No image is to be carried over; reproduce the rest of the listing word for word.

──────────────────────────────

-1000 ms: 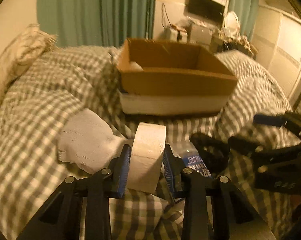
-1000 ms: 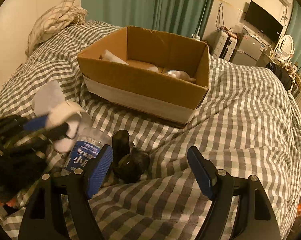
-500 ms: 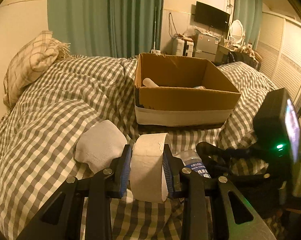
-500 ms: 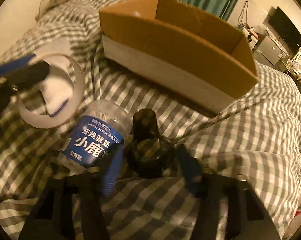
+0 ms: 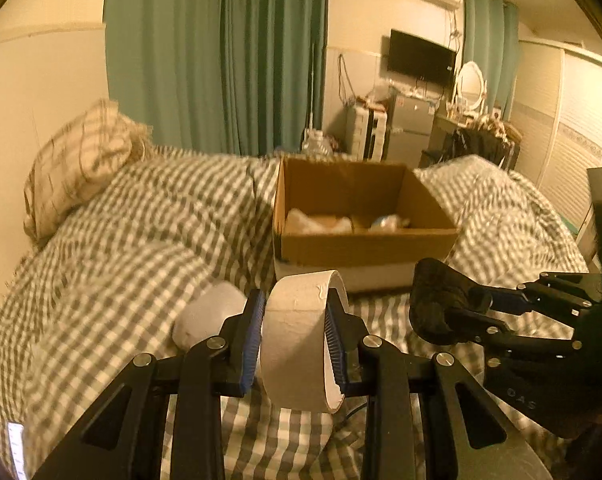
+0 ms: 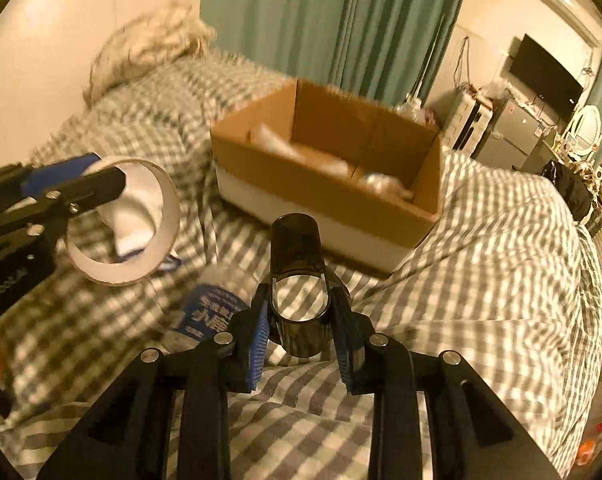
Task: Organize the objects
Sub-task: 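Grasp the white tape roll with the left tool while the right tool grasps the black cup, then carry the tape roll and black cup into the box and open both tools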
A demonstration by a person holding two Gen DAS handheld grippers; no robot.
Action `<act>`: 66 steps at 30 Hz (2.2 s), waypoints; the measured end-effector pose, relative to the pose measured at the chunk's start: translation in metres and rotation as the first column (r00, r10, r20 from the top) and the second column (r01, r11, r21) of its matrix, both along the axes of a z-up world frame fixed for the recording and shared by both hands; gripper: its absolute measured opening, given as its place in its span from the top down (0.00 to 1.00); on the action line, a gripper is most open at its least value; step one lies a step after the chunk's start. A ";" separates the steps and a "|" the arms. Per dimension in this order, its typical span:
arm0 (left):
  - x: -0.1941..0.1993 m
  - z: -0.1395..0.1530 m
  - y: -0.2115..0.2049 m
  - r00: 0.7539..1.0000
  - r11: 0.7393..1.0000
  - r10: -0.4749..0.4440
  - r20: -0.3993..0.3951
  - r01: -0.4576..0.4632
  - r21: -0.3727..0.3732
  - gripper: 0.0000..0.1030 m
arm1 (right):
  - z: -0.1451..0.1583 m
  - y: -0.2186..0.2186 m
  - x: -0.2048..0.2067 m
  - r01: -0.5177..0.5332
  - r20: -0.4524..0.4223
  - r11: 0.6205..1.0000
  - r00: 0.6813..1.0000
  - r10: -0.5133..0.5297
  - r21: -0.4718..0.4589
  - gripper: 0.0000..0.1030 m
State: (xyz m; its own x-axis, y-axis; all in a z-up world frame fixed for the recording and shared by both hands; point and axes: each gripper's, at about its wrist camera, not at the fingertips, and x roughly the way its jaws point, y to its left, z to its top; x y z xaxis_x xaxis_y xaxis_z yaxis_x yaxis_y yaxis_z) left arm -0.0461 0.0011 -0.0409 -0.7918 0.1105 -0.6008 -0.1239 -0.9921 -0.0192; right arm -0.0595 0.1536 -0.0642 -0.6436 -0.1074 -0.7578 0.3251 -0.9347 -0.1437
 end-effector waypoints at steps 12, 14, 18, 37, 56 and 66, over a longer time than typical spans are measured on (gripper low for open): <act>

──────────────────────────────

## EXERCISE RESPONSE
-1000 ms: 
-1000 ms: 
-500 ms: 
-500 ms: 
+0 ms: 
+0 ms: 
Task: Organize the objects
Sub-task: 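Grasp the white tape roll with the left tool while the right tool grasps the black cup, then carry the tape roll and black cup into the box and open both tools
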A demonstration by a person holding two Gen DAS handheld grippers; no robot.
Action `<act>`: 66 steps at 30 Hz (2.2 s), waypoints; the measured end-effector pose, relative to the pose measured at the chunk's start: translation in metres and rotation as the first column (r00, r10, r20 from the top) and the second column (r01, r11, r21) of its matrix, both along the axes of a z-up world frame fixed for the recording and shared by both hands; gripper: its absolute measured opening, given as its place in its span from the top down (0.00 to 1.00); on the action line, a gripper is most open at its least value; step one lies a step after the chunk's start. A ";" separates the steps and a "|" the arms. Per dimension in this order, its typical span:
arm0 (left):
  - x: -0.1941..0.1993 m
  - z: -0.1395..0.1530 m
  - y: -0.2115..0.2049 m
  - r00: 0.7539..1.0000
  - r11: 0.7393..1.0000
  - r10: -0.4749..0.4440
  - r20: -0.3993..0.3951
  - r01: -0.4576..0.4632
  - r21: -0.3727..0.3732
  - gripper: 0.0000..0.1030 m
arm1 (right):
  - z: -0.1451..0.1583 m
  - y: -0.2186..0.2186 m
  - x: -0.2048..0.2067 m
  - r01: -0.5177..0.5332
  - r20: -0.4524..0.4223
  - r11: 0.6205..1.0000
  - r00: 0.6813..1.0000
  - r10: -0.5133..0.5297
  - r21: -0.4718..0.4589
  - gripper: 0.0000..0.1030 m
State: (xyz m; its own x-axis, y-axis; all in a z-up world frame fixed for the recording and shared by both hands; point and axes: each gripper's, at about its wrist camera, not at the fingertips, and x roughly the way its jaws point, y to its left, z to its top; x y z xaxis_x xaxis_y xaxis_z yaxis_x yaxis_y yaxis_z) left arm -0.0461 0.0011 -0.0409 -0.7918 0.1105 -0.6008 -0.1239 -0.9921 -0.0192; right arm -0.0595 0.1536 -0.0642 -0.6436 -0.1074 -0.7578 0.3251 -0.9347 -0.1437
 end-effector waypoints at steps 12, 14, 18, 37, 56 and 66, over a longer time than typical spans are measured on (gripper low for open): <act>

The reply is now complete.